→ **INFORMATION PROVIDED**:
────────────────

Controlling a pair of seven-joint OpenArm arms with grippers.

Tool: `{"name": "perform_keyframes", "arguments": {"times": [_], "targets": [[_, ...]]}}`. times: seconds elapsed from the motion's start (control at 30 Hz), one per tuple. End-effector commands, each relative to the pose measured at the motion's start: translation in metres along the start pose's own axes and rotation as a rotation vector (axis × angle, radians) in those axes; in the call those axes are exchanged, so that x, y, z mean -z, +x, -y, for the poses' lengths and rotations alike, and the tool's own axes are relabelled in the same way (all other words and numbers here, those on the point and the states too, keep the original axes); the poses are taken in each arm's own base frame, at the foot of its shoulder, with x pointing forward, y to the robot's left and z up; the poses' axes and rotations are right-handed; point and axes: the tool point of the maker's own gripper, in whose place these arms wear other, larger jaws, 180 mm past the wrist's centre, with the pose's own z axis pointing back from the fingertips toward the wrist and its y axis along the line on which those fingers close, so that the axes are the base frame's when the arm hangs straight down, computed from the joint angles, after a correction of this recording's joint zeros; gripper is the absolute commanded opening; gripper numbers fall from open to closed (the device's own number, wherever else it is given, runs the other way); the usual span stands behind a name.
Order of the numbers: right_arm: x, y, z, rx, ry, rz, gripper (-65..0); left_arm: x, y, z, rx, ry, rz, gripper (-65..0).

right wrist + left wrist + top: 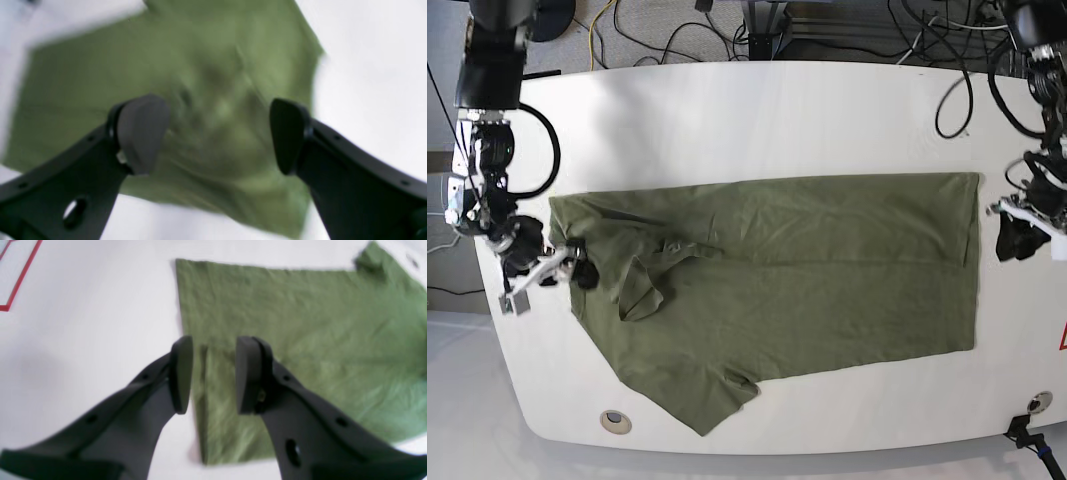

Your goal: Fold the T-shirt properly

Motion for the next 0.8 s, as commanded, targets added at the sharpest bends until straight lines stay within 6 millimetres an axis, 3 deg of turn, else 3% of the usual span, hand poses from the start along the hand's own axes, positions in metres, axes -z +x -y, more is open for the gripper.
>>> {"name": "perform_keyframes", "arguments": {"times": [0.0, 0.13, 0.23, 0.4, 0.67, 0.7, 0.77], "targets": [[-0.014, 0.006, 0.012, -0.122, -0.081, 0.025, -16.6, -0.012, 0.014, 0.006, 0.113, 0.010, 0.052, -44.7], [-0.017, -0.029, 0.042, -0.244, -0.207, -0.033, -16.3, -0.016, -0.013, 0.023, 0.221, -0.025, 0.020, -44.7], [-0.017, -0.045, 0.064, -0.219, -0.244, -0.028, -16.3, -0.021, -0.038, 0.031, 0.289, -0.059, -0.032, -44.7], [-0.013, -0.076, 0.094, -0.166, -0.264, -0.041, -16.5, -0.026, -0.053, 0.032, 0.298, -0.063, -0.059, -44.7], [0.008, -0.101, 0.073, -0.128, -0.215, -0.046, -17.0, -0.026, -0.055, 0.031, 0.296, -0.059, -0.068, -44.7], [0.009, -0.103, 0.071, -0.123, -0.212, -0.046, -18.5, -0.026, -0.056, 0.031, 0.297, -0.058, -0.068, -44.7], [0.010, -0.103, 0.069, -0.117, -0.208, -0.042, -30.7, -0.026, -0.055, 0.030, 0.296, -0.056, -0.068, -44.7]]}}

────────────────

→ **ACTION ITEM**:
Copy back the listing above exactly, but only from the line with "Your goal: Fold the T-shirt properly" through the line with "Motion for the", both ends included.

→ **ANSWER TO THIS TASK**:
Your goal: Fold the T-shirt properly

Motion for the next 0.8 s, as commanded, targets added at the sharpest bends until straight lines stay within 6 millimetres an axis, 3 deg of turn, else 3% of the usual span, hand poses from the start along the hand's own axes, positions in metres, axes -z +x -y, more is open for the gripper.

The answer requires nothing more.